"On rappelle, enfin, que le Concile de Constantinople, célébré conjointement par les deux Eglises en 879-880, a établi que chaque siège conserverait les anciennes coutumes de sa tradition, l’Église de Rome conservant les coutumes qui lui sont propres et l’Église de Constantinople les siennes, et également les trônes de l’Orient (cf. Mansi XVII, 489 b)."
"Foi, sacrements et unité de l'Eglise" Texte adopté par la "Commission mixte internationale pour le dialogue théologique entre l’Église catholique et l’Église orthodoxe", à la session plénière de Bari (9-16 juin 1987).

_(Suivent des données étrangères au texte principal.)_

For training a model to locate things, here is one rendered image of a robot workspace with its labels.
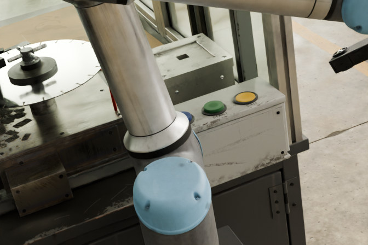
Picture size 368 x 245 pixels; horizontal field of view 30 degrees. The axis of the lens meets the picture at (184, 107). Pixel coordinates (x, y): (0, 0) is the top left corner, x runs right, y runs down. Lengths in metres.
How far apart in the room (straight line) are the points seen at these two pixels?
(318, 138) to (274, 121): 1.52
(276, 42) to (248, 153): 0.23
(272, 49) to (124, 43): 0.44
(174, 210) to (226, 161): 0.40
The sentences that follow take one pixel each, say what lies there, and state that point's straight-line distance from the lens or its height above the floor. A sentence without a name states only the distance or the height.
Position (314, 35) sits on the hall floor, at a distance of 3.83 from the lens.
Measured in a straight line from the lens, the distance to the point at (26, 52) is 1.55.
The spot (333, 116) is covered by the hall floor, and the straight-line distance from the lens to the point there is 3.05.
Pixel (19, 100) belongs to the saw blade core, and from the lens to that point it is 1.46.
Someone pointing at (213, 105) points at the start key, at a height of 0.91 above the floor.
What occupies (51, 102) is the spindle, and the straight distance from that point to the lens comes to 1.60.
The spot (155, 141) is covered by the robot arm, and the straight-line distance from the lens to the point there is 1.11.
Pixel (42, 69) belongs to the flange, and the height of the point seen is 0.96.
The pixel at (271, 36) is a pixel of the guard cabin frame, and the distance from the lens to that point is 1.38.
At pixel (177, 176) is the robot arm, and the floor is 0.98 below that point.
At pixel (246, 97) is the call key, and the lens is 1.38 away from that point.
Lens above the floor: 1.56
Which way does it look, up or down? 29 degrees down
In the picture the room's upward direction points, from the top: 11 degrees counter-clockwise

En ces temps où le dialogue théologique bute sur la question de la primauté (le problème principal étant le désaccord entre Orthodoxes!), il est intéressant de revenir aux textes sur lesquels il y a eu un accord complet. Je ne parlerai donc pas du "document de Ravenne" (2007), officiellement rejeté par plusieurs Églises orthodoxes lors de la dernière réunion de la Commission mixte, ni du précédant "document de Balamand" (1993), qui n'a pas été mis en œuvre, mais sur les premiers documents adoptés dans les années 1980 à l'unanimité des délégués dument mandatés par les Églises orthodoxes et catholique.


Foi, sacrement et l’unité de l’Église
Le baiser de paix entre Pierre et Paul; fresque du mont Athos

Le deuxième document, "Foi, sacrements et unité de l'Eglise" (16 juin 1987) illustre le chemin parcouru en sept ans, après la première réunion en 1980 à Rhodes comme le rappelle l'introduction. Il avait alors été convenu "de partir de ce que nous avons en commun et, en le développant, d’aborder de l’intérieur et progressivement tous les points sur lesquels nous ne sommes pas en accord"(1) et que «l’étude des sacrements de l’Église est propice pour examiner à fond et d’un manière positive les problèmes du dialogue»(2). Et un grand pas vers la compréhension mutuelle est franchi avec ce document qui montre combien nous avons de foi en commun! En voici le texte.
VG

(1) "Le mystère de l'Église et de l’Eucharistie à la lumière du mystère de la Sainte Trinité" Texte adopté par la "Commission mixte internationale" à la session plénière de Munich (6 juillet 1982)
(2) "Document préparatoire commun" cité dans "Foi, sacrements et unité de l'Eglise".


Bari, juin 1987

La commission mixte internationale pour le dialogue théologique entre l’Église catholique et l’Église orthodoxe, à la session plénière de Bari (9-16 juin 1987), a approuvé un nouveau document sur les rapports entre «Foi, sacrements et unité de l’Église».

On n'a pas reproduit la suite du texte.